Grouping news articles

The aim of this chapter is to discover trends in news articles by clustering, or grouping, them together. To do that, we will use the k-means algorithm, a classic machine-learning algorithm originally developed in 1957.

Clustering is an unsupervised learning technique and we use clustering algorithms for exploring data. Our dataset contains approximately 500 stories, and it would be quite arduous to examine each of those stories individually. Even if we used summary statistics, that is still a lot of data. Using clustering allows us to group similar stories together, and we can explore the themes in each cluster independently.

We use clustering techniques when we don't have a clear set of target classes for our data. In that sense, clustering algorithms have little direction in their learning. They learn according to some function, regardless of the underlying meaning of the data. For this reason, it is critical to choose good features. In supervised learning, if you choose poor features, the learning algorithm can choose to not use those features. For instance, support vector machines will give little weight to features that aren't useful in classification.
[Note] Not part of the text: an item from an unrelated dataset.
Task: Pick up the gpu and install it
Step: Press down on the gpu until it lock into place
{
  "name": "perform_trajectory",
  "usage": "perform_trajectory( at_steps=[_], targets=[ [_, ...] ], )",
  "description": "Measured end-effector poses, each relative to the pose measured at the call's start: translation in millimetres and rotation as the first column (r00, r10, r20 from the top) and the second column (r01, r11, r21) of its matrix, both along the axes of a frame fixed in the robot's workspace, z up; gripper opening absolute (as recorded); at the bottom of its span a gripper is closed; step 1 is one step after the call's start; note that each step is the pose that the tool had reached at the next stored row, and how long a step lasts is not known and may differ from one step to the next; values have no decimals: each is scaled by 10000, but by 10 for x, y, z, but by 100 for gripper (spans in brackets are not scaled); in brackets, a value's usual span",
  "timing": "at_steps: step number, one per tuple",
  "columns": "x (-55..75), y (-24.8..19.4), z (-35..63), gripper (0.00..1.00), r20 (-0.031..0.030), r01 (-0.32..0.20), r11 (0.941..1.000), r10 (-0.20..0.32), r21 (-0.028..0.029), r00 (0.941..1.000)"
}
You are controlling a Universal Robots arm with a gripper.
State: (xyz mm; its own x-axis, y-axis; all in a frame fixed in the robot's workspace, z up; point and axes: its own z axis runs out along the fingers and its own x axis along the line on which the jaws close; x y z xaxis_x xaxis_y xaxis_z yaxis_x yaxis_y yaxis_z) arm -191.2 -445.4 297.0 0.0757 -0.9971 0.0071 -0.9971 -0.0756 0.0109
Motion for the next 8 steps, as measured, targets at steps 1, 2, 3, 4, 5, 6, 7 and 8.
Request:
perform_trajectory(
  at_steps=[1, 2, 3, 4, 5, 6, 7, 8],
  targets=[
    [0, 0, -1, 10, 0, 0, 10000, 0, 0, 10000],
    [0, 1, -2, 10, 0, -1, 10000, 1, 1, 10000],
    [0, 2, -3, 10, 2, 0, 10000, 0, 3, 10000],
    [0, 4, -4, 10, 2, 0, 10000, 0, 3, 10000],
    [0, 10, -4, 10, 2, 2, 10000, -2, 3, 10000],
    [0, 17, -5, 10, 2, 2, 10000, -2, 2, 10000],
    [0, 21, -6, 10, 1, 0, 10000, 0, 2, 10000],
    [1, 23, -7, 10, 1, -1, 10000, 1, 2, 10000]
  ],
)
However, with clustering, all features are used in the final result—even if those features don't provide us with the answer we were looking for.

When performing cluster analysis on real-world data, it is always a good idea to have a sense of what sorts of features will work for your scenario. In this chapter, we will use the bag-of-words model. We are looking for topic-based groups, so we will use topic-based features to model the documents. We know those features work because of the work others have done in supervised versions of our problem. In contrast, if we were to perform an authorship-based clustering, we would use features such as those found in the Chapter 9, Authorship Attribution experiment.

The k-means algorithm

The k-means clustering algorithm finds centroids that best represent the data using an iterative process. The algorithm starts with a predefined set of centroids, which are normally data points taken from the training data. The k in k-means is the number of centroids to look for and how many clusters the algorithm will find. For instance, setting k to 3 will find three clusters in the dataset.

There are two phases to the k-means: assignment and updating.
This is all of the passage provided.